General characteristics
- Type: Cargo ship
- Tonnage: 2,980 GRT
- Length: 99 m (325.5 ft)
- Installed power: 3-cylinder triple expansion steam engine
- Propulsion: 1 × single-screw propeller
- Speed: 11.5 knots (21 km/h; 13 mph)

= SS Van Imhoff =

Dutch merchant ship destroyed in 1942

SS Van Imhoff was a Dutch-built cargo-passenger vessel that was constructed at the Fijenoord shipyard, Rotterdam, in 1914. The ship was 325.5 ft long, with a speed of 11.5 kn. It was a single-screw propeller ship, driven by a one three-cylinder, triple expansion steam engine.

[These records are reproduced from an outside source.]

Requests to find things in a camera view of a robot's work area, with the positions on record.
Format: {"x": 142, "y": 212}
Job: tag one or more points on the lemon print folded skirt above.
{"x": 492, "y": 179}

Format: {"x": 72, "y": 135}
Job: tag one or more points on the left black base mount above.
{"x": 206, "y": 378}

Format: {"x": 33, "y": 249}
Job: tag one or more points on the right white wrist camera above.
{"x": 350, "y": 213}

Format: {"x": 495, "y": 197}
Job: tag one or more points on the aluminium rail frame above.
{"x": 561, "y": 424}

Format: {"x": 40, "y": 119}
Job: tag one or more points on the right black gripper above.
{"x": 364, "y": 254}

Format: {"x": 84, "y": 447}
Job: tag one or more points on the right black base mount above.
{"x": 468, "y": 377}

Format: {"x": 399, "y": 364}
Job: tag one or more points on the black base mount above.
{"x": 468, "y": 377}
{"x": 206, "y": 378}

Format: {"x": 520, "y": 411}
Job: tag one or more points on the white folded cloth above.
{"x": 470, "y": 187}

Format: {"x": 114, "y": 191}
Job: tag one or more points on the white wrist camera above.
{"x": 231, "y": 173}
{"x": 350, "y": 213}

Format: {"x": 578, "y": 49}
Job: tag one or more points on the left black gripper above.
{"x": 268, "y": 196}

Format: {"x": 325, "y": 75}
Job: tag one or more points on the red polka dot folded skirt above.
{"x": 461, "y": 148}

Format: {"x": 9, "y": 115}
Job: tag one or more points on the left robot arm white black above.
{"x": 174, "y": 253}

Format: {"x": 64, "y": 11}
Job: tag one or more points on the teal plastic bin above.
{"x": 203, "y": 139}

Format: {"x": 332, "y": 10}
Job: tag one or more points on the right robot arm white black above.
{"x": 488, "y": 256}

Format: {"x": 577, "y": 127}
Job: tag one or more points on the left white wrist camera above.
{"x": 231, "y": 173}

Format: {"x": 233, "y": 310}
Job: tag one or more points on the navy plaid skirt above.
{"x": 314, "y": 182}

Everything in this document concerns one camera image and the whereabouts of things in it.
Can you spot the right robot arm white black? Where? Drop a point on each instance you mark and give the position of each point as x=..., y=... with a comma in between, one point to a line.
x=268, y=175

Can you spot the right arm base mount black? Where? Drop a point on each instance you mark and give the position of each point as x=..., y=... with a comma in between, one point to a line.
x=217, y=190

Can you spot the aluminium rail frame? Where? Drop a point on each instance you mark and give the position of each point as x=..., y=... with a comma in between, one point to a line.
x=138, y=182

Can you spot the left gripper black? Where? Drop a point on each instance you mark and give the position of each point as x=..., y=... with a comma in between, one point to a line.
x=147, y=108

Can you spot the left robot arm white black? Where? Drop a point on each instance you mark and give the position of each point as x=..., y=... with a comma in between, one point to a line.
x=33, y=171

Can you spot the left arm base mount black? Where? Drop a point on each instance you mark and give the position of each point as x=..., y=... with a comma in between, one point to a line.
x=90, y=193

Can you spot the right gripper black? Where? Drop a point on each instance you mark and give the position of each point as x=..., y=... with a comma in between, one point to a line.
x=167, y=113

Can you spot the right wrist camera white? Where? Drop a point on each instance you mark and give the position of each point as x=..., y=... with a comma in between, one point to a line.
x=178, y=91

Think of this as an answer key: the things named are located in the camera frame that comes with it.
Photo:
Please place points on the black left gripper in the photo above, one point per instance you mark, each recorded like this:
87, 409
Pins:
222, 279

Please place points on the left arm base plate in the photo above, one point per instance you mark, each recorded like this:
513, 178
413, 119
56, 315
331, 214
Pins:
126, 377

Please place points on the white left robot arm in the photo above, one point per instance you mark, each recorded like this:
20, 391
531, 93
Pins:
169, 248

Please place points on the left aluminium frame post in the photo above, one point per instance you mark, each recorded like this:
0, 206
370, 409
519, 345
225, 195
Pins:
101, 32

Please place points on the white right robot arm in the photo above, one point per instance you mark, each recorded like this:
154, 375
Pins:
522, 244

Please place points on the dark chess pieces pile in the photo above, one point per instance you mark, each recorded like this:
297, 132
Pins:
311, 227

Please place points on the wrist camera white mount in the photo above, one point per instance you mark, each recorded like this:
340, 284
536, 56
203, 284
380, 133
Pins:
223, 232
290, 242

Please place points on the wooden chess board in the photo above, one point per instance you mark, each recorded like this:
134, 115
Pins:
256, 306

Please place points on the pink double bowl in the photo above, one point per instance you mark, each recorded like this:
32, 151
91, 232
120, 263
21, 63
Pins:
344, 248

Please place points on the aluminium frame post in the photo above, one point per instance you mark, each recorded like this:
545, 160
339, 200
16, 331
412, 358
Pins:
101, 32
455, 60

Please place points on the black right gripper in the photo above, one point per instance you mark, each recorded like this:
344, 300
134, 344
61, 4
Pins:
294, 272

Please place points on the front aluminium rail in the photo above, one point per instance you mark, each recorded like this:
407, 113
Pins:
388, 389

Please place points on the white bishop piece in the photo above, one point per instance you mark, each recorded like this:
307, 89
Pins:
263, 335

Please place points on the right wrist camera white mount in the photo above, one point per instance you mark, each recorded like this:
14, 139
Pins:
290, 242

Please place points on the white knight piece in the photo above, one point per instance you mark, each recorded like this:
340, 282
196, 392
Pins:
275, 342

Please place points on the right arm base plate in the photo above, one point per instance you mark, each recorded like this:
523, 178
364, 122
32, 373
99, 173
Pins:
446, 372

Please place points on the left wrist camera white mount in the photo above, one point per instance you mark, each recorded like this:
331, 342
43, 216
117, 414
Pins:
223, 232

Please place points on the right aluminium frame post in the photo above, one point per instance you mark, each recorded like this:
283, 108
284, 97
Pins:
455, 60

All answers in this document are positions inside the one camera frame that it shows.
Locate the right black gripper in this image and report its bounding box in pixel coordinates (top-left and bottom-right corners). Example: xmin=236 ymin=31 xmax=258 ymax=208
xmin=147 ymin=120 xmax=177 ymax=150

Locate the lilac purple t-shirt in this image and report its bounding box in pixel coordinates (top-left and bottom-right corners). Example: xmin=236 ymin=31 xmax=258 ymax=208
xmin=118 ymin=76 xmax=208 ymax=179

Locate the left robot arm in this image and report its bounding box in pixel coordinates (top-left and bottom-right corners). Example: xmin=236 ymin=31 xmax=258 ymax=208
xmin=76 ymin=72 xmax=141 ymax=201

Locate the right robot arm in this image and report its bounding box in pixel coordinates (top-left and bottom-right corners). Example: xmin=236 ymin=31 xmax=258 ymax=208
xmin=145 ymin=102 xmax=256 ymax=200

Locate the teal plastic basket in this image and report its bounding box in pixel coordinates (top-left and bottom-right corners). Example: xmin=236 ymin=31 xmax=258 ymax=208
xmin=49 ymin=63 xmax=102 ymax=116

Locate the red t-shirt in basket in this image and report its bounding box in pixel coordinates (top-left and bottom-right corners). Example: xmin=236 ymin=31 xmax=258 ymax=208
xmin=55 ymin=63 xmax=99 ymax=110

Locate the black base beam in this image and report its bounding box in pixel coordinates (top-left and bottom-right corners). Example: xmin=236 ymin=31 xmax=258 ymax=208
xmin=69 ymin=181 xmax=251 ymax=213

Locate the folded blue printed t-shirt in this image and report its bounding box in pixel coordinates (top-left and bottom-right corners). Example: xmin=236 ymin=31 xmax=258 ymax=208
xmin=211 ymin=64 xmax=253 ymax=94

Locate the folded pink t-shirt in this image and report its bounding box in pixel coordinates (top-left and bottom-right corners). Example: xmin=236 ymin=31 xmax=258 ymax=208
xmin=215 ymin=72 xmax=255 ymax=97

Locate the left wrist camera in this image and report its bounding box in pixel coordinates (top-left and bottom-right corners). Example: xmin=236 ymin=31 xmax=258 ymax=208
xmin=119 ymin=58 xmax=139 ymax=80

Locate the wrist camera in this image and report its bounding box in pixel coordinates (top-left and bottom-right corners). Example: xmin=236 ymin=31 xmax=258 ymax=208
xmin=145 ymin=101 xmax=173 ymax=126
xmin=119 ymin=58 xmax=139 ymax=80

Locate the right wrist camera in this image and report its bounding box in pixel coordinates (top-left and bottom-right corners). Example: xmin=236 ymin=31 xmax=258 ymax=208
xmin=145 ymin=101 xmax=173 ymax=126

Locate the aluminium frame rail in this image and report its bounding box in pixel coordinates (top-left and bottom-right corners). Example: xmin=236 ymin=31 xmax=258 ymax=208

In January 1942 the ship was sunk by a Japanese warplane while carrying German internees from the Dutch East Indies to Ceylon. The location of the Van Imhoffs wreck is unknown.

== Sinking ==
On 18 January 1942, the ship departed from Sibolga, Dutch East Indies, bound for Ceylon. On board were the Dutch crew, soldiers from Royal Netherlands East Indies Army (KNIL) and 473 German internees (crews of captured German merchant vessels and civilians with German backgrounds), some held below and some in hastily created cages on deck. At 10 a.m. on the following day the ship was attacked by a Japanese Mitsubishi G4M bomber and sustained damage towards the bow. This caused the ship immediately to begin listing towards the port side. At 1 p.m., the decision was taken to abandon ship. The first lifeboat was lowered into the water, while crew and guards onboard kept the prisoners below deck. Over the next hour or so, five of the six lifeboats were lowered into the sea. As the last Dutch seamen and soldiers left the ship, the prisoners were released. The single remaining lifeboat, some bamboo life rafts and a workboat took some 200 of the internees; the remainder drowned.

==Rescue==
The lifeboats reached land safely. The Dutch authorities alerted merchant vessels in the area and despatched a rescue tug from Padang, with a small party of KNIL soldiers to guard any German survivors. Because of a shortage of fuel, only one Catalina patrol aircraft of the Dutch Naval Air Force at Medan was despatched. Of the internees who escaped the ship, only those in the two boats survived; all those on the liferafts died.
==Aftermath==
In 1956 a Dutch judicial investigation into the incident concluded: "No reason for a criminal complaint was found.". In 2021, however, the Netherlands Institute for Military History was directed to reopen the investigation, with the result to be delivered in 2024.